** Directions for this task **
The answer must be the full data, restated word for word, with no pictures in it.

** Supplied material **
---

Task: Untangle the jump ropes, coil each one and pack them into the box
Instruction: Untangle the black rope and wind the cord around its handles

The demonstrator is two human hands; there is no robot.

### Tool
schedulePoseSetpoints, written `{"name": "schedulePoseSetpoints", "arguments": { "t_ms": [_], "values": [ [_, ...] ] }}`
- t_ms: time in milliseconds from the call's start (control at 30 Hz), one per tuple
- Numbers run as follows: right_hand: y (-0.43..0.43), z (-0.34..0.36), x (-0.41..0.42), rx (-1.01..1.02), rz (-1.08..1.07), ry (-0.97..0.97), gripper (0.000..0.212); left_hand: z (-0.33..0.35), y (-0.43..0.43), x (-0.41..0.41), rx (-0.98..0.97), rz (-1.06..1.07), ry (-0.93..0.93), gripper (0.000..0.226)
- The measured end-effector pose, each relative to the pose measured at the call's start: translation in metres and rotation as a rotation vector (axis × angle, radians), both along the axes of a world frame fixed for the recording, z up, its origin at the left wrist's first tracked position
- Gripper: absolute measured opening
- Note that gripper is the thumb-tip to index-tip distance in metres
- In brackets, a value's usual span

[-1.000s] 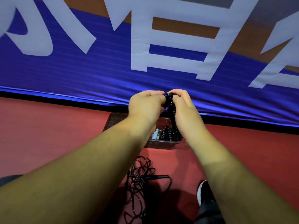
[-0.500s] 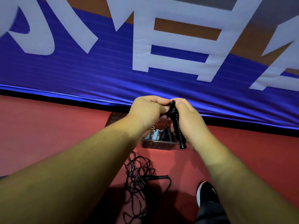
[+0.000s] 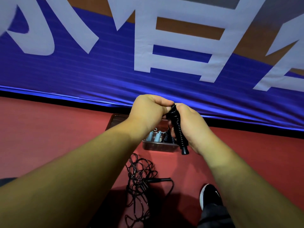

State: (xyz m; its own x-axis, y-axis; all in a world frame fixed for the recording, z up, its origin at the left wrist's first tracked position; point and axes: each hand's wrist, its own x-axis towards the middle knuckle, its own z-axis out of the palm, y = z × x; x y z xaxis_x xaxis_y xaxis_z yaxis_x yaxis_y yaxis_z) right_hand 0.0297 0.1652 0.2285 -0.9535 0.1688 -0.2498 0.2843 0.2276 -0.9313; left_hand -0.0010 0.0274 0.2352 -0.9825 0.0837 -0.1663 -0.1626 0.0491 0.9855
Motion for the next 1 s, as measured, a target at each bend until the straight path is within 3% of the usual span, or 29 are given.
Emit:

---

** Result of this exercise **
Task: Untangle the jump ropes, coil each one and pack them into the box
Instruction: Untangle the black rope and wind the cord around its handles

The demonstrator is two human hands; there is no robot.

### Tool
schedulePoseSetpoints, written `{"name": "schedulePoseSetpoints", "arguments": { "t_ms": [_], "values": [ [_, ...] ] }}`
- t_ms: time in milliseconds from the call's start (control at 30 Hz), one per tuple
- Numbers run as follows: right_hand: y (-0.43..0.43), z (-0.34..0.36), x (-0.41..0.42), rx (-1.01..1.02), rz (-1.08..1.07), ry (-0.97..0.97), gripper (0.000..0.212); left_hand: z (-0.33..0.35), y (-0.43..0.43), x (-0.41..0.41), rx (-0.98..0.97), rz (-1.06..1.07), ry (-0.93..0.93), gripper (0.000..0.226)
- The measured end-effector pose, each relative to the pose measured at the call's start: translation in metres and rotation as a rotation vector (axis × angle, radians), both along the axes of a world frame fixed for the recording, z up, its origin at the left wrist's first tracked position
- Gripper: absolute measured opening
- Note that gripper is the thumb-tip to index-tip distance in metres
- In brackets, a value's usual span

[-1.000s] 
[-0.500s] 
[+0.000s] 

State: (xyz m; its own x-axis, y-axis; all in a world frame fixed for the recording, z up, its origin at the left wrist's first tracked position; point and axes: each hand's wrist, its own x-axis towards the middle knuckle, its own z-axis out of the palm, y = z × x; x y z xaxis_x xaxis_y xaxis_z yaxis_x yaxis_y yaxis_z) right_hand 0.0297 0.1652 0.2285 -0.9535 0.1688 -0.2498 0.2843 0.2276 -0.9313; left_hand -0.0010 0.0274 0.2352 -0.9825 0.0837 -0.1663 -0.1626 0.0491 0.9855
Motion for the next 1 s, as measured, a target at each bend until the straight path is within 3% of the usual span, or 29 are given.
Emit:

This exercise calls for no further output.